Thai lichenologist and climatologist

Kansri Boonpragob (กัณฑรีย์ บุญประกอบ, ) is a lichenologist and climatologist from Thailand, who leads the Lichen Research Unit at Ramkhamhaeng University. In 2024, she was awarded the Acharius Medal for her achievements in lichenology.

==Education==

Boonpragob completed her bachelor's degree at Kasetsart University in Bangkok, followed by a master's degree in Tennessee. She later earned a diploma in environmental management and protection from the Technical University in Dresden. In 1987, she completed her PhD at Arizona State University under the supervision of Tom Nash, focusing on the ecophysiology and impact of air pollution on lichens, particularly Ramalina menziesii in California.

==Career==

Boonpragob is Emeritus Professor and former Head of the Lichen Research Unit and Assistant Professor of Biological Science at Ramkhamhaeng University.
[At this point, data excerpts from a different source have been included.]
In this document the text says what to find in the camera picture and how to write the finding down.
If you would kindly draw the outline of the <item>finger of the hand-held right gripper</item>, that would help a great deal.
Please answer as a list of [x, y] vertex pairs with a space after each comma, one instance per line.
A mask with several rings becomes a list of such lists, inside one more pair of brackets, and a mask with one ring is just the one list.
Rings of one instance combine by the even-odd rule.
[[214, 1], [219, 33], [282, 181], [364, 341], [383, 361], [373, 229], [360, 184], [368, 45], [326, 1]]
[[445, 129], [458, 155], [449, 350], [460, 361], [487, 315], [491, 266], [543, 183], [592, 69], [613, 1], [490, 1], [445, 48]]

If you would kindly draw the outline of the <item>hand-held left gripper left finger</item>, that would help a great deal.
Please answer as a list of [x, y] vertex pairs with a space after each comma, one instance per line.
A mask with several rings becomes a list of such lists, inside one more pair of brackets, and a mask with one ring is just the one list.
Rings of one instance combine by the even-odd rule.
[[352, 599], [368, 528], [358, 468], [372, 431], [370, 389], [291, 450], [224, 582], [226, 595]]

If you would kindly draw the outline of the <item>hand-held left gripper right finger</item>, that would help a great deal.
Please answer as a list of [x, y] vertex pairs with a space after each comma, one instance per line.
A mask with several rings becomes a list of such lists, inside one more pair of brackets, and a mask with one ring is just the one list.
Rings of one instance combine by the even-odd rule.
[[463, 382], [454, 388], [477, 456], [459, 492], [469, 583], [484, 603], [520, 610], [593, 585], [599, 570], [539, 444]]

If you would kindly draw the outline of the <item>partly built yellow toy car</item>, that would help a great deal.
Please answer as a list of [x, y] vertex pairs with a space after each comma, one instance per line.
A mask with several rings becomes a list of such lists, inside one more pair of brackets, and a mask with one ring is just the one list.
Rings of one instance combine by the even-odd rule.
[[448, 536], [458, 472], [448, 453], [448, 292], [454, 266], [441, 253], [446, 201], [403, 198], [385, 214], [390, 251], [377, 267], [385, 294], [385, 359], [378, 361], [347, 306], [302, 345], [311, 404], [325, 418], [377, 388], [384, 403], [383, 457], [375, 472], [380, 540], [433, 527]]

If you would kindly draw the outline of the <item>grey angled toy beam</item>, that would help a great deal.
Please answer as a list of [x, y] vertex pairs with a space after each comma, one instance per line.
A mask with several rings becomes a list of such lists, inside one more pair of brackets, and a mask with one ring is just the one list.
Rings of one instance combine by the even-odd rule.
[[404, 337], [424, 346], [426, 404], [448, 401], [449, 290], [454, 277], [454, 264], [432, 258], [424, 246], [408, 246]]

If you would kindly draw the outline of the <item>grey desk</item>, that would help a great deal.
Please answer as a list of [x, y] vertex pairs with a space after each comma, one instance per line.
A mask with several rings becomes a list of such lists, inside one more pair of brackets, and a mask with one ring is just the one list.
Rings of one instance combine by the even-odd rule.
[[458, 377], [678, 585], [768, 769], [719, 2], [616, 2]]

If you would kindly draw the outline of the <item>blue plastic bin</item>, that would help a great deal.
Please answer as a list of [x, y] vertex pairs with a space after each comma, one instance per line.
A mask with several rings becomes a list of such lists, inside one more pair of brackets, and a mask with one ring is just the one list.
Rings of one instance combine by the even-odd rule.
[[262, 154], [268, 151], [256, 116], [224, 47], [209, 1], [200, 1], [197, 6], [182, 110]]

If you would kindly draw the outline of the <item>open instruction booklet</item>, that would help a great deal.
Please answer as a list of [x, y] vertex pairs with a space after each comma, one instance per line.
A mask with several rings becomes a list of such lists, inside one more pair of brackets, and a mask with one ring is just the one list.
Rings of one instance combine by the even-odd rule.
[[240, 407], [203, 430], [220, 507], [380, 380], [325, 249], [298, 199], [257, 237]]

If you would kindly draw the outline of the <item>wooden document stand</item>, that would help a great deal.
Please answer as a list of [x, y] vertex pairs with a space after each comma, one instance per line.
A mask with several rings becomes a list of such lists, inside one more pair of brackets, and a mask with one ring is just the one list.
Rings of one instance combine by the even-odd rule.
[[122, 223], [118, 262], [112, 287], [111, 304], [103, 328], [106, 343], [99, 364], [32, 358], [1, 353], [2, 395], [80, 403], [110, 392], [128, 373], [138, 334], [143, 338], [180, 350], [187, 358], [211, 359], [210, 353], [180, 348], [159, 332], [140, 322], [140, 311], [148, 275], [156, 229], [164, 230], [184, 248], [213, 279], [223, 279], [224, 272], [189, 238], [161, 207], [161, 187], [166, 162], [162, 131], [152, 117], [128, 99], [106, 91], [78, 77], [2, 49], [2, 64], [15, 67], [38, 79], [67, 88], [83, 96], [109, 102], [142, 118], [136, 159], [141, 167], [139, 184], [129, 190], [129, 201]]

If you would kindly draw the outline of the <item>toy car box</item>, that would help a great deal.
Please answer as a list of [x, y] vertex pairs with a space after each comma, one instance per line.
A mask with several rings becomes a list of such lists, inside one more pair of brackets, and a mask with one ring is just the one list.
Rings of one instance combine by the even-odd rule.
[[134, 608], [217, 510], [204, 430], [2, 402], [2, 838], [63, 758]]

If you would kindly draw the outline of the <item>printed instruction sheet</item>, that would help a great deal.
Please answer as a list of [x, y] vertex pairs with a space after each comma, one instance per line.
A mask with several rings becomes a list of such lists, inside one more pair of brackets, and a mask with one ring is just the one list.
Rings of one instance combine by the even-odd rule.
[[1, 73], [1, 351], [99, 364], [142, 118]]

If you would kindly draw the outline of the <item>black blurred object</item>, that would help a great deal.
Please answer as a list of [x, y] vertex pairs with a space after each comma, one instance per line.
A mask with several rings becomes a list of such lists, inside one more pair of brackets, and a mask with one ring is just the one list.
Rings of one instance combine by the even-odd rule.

She has published widely, including more than 50 scientific journal articles, several books, and numerous introductory works on lichens, ecology, and botany written in Thai. She also has a PhD in Ecology. During 2007 she held a post as Vice-Chair of the Intergovernmental Panel on Climate Change's Working Group I. As part of the IPCC team, she shared in the 2007 Nobel Peace Prize. Boonpragob's research has demonstrated that there are already severe economic impacts on Thailand due to the ongoing climate crisis. Much of this impact is on coastal regions, where livelihoods as well as species, are at risk. She is a member of the Graphidaceae Project, administered by the Field Museum. In 2008 she organized the first workshop on thelotremoid Graphidaceae in Thailand. She later organized the International Association for Lichenology (IAL7) congress in 2012. She is a member of the Editorial Board for the Journal of Tropical Forest Research.

The lichen Ocellularia kansriae is named after Boonpragob, who collected specimens from Eastern Thailand.